What if all the above methods are used up and still can’t hold up? Keep adding machines is not the way ah?

As businesses become more complex and websites have more and more functions, although the deployment level is clustered, the application architecture level is still “centralized”, which leads to a lot of coupling, which is not easy to develop, maintain, and easy to “lose”. As a result, it is common to split the site into separate sub-sites to host separately.

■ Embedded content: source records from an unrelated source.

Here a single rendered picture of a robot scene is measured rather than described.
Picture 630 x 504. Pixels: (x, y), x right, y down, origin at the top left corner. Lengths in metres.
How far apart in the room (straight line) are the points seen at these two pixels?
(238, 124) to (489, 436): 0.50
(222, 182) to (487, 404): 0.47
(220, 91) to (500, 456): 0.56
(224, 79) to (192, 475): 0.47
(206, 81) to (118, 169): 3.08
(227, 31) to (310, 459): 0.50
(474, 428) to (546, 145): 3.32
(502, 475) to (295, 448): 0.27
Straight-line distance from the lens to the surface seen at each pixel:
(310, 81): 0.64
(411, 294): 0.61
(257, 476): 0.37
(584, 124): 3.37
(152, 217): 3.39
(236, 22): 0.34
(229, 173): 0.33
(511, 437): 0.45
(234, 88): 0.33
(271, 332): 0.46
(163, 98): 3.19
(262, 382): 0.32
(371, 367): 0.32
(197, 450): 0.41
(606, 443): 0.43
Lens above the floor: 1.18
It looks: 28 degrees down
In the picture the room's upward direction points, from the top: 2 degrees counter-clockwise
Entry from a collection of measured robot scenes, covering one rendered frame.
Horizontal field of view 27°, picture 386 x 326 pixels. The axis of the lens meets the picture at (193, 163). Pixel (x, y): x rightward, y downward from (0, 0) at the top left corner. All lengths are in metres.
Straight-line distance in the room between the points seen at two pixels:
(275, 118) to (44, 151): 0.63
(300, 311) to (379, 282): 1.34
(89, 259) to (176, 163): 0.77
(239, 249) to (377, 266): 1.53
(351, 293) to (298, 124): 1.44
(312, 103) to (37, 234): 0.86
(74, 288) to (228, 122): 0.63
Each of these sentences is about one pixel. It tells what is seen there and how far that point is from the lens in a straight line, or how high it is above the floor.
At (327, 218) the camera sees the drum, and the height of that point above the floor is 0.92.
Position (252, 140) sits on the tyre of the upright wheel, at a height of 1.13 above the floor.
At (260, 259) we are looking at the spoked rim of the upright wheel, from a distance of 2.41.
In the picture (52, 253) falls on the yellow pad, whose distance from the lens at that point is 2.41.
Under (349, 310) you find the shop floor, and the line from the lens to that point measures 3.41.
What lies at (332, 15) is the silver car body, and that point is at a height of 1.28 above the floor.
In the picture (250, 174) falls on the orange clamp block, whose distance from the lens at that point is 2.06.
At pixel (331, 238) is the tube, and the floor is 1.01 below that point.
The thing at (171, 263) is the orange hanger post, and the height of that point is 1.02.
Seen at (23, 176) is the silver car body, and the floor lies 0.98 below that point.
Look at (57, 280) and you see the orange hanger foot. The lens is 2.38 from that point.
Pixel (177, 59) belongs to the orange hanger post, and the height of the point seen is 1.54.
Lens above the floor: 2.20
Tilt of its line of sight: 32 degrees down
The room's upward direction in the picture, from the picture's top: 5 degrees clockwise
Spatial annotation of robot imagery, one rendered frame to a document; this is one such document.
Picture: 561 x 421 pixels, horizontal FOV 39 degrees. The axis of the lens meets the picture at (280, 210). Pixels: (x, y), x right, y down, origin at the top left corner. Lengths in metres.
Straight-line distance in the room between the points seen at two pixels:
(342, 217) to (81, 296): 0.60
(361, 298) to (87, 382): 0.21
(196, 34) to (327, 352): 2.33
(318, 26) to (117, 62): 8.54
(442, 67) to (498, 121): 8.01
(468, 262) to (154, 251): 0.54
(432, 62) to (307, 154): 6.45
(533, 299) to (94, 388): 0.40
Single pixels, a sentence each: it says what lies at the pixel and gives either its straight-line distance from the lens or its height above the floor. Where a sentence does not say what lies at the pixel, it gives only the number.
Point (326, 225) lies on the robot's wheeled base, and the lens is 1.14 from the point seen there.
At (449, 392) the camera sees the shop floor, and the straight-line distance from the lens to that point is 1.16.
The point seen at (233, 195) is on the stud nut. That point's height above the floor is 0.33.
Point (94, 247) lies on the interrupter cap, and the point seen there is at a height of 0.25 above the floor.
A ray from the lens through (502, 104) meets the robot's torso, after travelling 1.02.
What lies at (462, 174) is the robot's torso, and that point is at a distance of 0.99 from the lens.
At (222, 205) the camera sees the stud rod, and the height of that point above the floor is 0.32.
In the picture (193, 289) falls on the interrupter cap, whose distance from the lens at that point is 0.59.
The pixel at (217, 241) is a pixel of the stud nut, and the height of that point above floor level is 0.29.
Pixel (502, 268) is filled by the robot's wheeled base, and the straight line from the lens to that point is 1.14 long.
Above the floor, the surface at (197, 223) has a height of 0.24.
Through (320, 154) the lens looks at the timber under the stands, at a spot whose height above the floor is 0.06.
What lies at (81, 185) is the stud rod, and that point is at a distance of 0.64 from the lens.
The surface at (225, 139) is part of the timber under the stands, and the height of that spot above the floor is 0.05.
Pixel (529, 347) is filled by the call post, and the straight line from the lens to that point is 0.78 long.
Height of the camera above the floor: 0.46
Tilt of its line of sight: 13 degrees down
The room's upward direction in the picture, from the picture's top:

Applications are dismantled, because of the connection of a single database, QPS, TPS, I/O processing capacity is very limited, DB level can also do vertical branch operation

After splitting the application and DB, there are still a lot of problems. Different sites may have the same logic and functionality in the code. Of course, for some basic functions we can package DLLS or JARS to provide references everywhere, but this kind of strong dependency can also cause problems (versioning issues, dependencies, and so on can be very troublesome to deal with). In this way, the fabled value of SOA is realized.

There are still dependencies between applications and services, and this is where high-throughput decoupling comes in

 

 

Finally, also introduced a large Internet companies with a unique skill — sub – database sub – table. Personal experience, not business stations and all aspects are very urgent, do not easily take this step.

Because who will do, the key is how to do after the demolition. Currently, there is no completely open source and free solution that will allow you to solve the database split problem once and for all.